Das Innenministerium verantwortet jetzt auch die Digitalisierung, da gibt’s viel Geld zu verteilen und auch viele Pluspunkte zu machen. Insofern ein Erfolg für die CDU. Auch im aufgepeppten Wirtschaftsministerium plus Wohnungsbau gibt’s viel Geld zu verteilen. Beide haben also ihre Ministerien erkämpft, die für ihre eigenen Wählerinnen und Wähler wichtig sind, die für die Symbolik wichtig sind, und mit denen man sichtbar ist. Die CDU kann mit dem ländlichen Raum, Innenpolitik und Wirtschaft sichtbar sein, die Grünen können es mit Umwelt, Verkehr und Finanzen, auch mit Wissenschaft. Und mit dem Ministerpräsidenten sowieso.
Im Staatsministerium wurden zwei Ministerposten eingespart. Was kann man daraus ablesen? Dass Kretschmann die Sachen lieber allein mit seinem Staatskanzleichef Murawski regelt?

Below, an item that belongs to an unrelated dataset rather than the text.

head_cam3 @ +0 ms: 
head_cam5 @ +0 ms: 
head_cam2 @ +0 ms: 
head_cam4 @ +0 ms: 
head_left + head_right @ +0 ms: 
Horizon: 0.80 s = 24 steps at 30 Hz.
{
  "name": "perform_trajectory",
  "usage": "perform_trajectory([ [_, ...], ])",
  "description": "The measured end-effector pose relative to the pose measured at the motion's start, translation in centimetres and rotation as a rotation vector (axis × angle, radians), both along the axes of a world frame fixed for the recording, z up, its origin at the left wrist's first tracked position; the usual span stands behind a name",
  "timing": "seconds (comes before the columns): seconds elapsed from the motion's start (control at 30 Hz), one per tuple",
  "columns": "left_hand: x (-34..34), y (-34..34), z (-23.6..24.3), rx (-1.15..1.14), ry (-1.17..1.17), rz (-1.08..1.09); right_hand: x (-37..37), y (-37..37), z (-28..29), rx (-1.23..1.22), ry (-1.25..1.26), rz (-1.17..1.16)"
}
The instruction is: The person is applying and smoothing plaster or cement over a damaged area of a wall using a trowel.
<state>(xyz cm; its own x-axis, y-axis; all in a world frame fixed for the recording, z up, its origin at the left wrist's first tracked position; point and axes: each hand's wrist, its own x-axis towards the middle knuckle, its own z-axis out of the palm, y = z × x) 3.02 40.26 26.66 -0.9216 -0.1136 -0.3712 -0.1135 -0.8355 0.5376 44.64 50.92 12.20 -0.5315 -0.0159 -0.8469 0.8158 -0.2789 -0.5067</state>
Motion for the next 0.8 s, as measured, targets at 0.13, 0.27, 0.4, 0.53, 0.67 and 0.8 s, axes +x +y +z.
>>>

Das bedeutet, dass er in seinen Staatskanzleichef ein sehr großes Vertrauen hat, dass er diesen Job auch noch machen kann. Als Sparsignal, wie es oft verkauft wird, würde ich es nicht sehen. Denn dafür werden ja mehr Staatssekretärsposten geschaffen. Unter dem Strich dürfte sich das nicht viel nehmen. Ich habe aber an der Spitze eine schlankere Organisation, da ist ein schnelleres Abstimmen möglich.